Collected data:
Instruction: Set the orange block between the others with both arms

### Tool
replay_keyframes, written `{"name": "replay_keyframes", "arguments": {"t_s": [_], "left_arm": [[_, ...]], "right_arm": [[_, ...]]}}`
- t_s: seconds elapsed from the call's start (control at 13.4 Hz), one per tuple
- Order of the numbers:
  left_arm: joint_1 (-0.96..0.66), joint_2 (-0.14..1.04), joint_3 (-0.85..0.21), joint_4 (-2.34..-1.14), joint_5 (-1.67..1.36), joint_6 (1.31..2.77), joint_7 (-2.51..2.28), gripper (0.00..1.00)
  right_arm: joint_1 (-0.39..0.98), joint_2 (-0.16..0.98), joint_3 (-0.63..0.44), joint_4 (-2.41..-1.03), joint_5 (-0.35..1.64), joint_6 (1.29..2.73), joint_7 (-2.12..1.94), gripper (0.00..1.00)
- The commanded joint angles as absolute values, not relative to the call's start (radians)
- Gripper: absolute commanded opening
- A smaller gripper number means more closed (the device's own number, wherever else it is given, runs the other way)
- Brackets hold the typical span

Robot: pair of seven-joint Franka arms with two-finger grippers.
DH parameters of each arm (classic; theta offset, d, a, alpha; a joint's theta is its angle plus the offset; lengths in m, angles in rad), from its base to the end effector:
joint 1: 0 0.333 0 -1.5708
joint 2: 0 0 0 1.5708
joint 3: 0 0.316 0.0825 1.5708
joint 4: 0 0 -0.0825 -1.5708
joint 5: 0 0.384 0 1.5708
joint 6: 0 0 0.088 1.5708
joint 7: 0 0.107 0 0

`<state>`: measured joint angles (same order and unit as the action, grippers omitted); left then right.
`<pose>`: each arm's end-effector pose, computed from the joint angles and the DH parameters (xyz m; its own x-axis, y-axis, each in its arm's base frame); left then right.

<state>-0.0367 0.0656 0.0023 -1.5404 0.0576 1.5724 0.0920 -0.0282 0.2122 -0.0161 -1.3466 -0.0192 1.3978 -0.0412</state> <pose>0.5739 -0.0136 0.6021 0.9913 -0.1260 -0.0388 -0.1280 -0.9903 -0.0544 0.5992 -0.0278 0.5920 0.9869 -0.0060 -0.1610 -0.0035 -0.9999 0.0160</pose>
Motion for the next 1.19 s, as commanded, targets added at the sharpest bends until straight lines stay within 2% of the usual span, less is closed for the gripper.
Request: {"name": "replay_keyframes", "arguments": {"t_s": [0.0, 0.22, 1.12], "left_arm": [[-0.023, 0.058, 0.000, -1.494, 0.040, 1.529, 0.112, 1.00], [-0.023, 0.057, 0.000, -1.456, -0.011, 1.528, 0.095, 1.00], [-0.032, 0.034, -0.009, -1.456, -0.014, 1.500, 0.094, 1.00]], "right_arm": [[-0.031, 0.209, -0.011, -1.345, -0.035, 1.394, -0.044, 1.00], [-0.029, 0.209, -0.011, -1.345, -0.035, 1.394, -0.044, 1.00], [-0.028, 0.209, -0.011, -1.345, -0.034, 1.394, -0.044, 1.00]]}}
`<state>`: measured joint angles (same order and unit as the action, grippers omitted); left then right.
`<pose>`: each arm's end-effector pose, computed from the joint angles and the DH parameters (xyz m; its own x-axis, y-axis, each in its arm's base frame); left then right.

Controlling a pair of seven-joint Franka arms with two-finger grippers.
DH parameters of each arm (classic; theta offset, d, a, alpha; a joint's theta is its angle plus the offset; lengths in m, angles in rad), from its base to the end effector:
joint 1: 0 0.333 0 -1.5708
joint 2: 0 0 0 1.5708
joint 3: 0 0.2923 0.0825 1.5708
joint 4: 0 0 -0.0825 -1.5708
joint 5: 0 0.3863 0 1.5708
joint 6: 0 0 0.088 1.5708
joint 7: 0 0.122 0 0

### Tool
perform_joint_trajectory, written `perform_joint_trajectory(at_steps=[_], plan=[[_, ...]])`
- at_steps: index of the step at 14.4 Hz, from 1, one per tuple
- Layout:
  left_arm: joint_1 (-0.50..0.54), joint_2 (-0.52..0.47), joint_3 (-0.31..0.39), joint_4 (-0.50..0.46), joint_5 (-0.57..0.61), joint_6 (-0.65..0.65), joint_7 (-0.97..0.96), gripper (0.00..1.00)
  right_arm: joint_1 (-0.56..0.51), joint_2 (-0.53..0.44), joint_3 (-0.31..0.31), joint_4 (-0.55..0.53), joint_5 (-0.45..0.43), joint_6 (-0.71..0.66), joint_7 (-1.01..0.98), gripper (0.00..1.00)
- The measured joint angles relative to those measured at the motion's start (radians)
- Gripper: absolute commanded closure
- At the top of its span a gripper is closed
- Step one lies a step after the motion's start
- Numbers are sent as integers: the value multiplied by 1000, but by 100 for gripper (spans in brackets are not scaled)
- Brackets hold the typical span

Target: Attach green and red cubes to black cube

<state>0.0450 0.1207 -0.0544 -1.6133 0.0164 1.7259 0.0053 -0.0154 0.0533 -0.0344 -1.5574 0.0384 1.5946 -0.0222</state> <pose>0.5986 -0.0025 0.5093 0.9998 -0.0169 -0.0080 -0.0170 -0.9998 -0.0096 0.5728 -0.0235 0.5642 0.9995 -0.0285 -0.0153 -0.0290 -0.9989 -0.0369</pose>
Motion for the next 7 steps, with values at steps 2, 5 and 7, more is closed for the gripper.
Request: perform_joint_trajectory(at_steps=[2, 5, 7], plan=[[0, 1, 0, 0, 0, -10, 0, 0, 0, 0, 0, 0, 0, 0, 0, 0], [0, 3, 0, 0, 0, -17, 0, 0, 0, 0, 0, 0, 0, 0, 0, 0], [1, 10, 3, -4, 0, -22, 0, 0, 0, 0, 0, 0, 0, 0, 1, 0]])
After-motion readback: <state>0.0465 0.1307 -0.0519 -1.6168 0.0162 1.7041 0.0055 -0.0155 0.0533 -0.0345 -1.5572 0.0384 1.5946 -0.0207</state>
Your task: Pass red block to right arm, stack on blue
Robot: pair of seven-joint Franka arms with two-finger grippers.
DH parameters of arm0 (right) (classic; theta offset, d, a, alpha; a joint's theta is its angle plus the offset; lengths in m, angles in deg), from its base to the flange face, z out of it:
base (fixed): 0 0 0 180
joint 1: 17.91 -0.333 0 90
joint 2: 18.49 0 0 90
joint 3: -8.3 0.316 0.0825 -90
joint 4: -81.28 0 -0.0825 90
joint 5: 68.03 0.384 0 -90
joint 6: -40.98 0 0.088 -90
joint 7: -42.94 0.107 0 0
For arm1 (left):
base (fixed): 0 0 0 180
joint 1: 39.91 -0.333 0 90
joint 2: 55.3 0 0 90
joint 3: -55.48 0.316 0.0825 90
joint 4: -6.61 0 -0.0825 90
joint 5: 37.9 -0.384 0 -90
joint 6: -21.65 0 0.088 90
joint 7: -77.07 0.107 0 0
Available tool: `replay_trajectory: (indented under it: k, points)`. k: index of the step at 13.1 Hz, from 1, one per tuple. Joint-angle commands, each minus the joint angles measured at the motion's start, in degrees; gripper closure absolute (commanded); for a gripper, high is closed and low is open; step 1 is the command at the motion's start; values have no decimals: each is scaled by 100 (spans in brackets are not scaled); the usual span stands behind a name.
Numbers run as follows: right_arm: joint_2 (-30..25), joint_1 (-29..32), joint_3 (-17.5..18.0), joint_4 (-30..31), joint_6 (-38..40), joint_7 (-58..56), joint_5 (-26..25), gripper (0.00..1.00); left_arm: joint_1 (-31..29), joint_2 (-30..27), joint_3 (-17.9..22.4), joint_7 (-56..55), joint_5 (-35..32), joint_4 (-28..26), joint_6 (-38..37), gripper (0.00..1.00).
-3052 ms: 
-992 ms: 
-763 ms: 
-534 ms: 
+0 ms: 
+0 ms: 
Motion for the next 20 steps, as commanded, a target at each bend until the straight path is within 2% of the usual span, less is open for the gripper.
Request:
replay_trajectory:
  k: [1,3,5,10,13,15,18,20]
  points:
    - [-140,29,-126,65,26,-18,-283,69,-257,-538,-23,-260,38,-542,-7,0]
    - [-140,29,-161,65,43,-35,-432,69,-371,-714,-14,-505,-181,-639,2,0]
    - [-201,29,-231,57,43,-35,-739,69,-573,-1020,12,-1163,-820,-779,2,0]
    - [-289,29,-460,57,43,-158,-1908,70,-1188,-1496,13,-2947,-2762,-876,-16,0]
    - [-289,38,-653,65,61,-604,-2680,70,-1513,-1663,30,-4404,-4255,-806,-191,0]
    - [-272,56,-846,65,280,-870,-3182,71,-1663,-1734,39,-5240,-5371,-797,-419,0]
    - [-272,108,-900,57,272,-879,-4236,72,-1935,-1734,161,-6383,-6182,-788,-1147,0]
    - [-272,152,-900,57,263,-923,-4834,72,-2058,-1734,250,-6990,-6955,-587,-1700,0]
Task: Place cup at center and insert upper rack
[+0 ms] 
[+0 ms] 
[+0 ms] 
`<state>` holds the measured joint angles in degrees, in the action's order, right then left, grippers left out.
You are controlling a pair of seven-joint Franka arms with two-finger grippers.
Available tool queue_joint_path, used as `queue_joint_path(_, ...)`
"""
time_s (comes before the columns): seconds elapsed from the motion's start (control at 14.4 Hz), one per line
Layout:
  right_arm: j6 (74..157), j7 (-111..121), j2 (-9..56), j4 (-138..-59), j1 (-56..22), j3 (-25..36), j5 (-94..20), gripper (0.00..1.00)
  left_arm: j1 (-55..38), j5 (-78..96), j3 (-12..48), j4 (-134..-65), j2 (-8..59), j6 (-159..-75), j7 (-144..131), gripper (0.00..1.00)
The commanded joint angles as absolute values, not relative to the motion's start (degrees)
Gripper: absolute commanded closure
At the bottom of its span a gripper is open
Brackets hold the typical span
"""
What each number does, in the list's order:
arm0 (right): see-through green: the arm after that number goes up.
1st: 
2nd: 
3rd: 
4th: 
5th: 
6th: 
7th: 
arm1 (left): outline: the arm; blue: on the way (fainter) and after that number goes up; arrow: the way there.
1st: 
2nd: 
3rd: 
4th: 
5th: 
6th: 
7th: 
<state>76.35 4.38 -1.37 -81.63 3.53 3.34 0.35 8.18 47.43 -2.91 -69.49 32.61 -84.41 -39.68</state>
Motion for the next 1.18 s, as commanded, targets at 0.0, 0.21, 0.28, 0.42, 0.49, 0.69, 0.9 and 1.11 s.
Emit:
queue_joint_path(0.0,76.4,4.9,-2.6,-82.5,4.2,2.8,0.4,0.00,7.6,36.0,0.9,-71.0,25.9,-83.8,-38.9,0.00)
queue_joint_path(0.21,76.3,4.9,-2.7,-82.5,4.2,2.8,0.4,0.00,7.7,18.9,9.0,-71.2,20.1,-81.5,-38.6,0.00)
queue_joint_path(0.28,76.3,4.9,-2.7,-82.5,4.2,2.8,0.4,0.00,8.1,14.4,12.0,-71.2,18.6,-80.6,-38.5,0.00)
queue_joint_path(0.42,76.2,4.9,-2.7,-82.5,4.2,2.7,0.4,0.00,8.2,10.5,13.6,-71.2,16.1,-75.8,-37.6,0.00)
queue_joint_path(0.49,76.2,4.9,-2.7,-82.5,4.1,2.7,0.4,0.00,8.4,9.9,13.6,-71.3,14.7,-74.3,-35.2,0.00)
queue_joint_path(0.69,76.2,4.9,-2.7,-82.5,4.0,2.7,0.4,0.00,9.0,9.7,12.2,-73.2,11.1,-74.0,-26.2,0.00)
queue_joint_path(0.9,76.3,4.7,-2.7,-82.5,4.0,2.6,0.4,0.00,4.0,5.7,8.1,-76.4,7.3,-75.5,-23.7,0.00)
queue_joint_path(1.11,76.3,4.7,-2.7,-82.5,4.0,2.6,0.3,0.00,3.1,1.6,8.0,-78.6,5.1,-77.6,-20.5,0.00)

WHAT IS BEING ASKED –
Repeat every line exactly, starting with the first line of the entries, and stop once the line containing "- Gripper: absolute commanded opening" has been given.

RESPONSE AREA –
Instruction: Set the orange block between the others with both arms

### Tool
replay_keyframes, written `{"name": "replay_keyframes", "arguments": {"t_s": [_], "left_arm": [[_, ...]], "right_arm": [[_, ...]]}}`
- t_s: seconds elapsed from the call's start (control at 13.4 Hz), one per tuple
- Order of the numbers:
  left_arm: joint_1 (-0.96..0.66), joint_2 (-0.14..1.04), joint_3 (-0.85..0.21), joint_4 (-2.34..-1.14), joint_5 (-1.67..1.36), joint_6 (1.31..2.77), joint_7 (-2.51..2.28), gripper (0.00..1.00)
  right_arm: joint_1 (-0.39..0.98), joint_2 (-0.16..0.98), joint_3 (-0.63..0.44), joint_4 (-2.41..-1.03), joint_5 (-0.35..1.64), joint_6 (1.29..2.73), joint_7 (-2.12..1.94), gripper (0.00..1.00)
- The commanded joint angles as absolute values, not relative to the call's start (radians)
- Gripper: absolute commanded opening

No more is needed for this answer.